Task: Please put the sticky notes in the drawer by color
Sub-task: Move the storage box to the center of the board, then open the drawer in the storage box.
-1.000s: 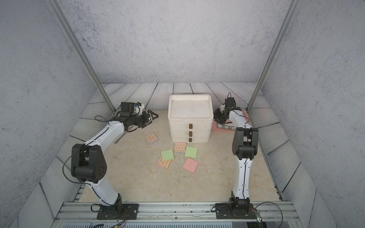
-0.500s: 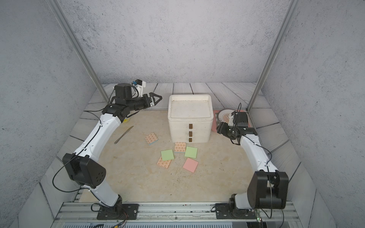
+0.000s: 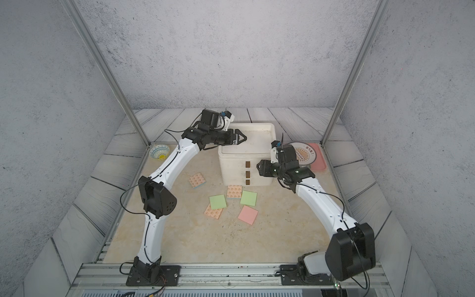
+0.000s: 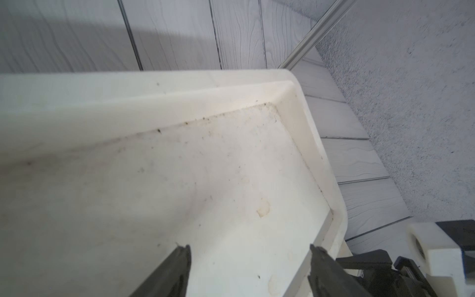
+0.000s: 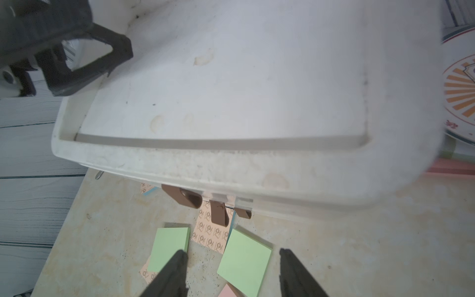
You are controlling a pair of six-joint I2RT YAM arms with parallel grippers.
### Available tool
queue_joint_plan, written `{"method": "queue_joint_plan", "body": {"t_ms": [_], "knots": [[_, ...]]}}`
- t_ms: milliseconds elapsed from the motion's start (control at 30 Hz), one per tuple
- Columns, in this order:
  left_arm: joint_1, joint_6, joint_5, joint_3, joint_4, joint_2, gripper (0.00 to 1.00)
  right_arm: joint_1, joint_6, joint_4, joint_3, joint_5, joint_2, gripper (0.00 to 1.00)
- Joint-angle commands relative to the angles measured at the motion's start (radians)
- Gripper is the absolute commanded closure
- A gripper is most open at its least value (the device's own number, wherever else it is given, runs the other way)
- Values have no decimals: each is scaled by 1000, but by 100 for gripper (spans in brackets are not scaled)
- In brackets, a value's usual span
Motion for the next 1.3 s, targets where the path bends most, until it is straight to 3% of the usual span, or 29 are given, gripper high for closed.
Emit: {"method": "queue_joint_plan", "body": {"t_ms": [0,133,467,833,1267], "knots": [[6,26,-41,18,-66,25,23,34,-5,65,33,47,53,41],[6,36,-52,-18,-75,36,23,80,-8,84,66,68,107,42],[7,21,-47,-192,7,-21,22,165,41,222,9,304,122,43],[7,23,-40,-229,1,-51,22,212,54,248,27,356,195,48],[7,31,-36,-249,-5,-73,22,238,41,296,13,448,172,53]]}}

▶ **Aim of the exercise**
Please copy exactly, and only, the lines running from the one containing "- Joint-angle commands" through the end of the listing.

▶ **Exercise response**
- Joint-angle commands relative to the angles measured at the motion's start (radians)
- Gripper is the absolute commanded closure
- A gripper is most open at its least value (the device's own number, wherever else it is given, runs the other way)
- Values have no decimals: each is scaled by 1000, but by 100 for gripper (spans in brackets are not scaled)
- In brackets, a value's usual span
Motion for the next 1.3 s, targets where the path bends most, until it is straight to 3% of the usual span, or 29 are given, gripper high for closed.
Emit: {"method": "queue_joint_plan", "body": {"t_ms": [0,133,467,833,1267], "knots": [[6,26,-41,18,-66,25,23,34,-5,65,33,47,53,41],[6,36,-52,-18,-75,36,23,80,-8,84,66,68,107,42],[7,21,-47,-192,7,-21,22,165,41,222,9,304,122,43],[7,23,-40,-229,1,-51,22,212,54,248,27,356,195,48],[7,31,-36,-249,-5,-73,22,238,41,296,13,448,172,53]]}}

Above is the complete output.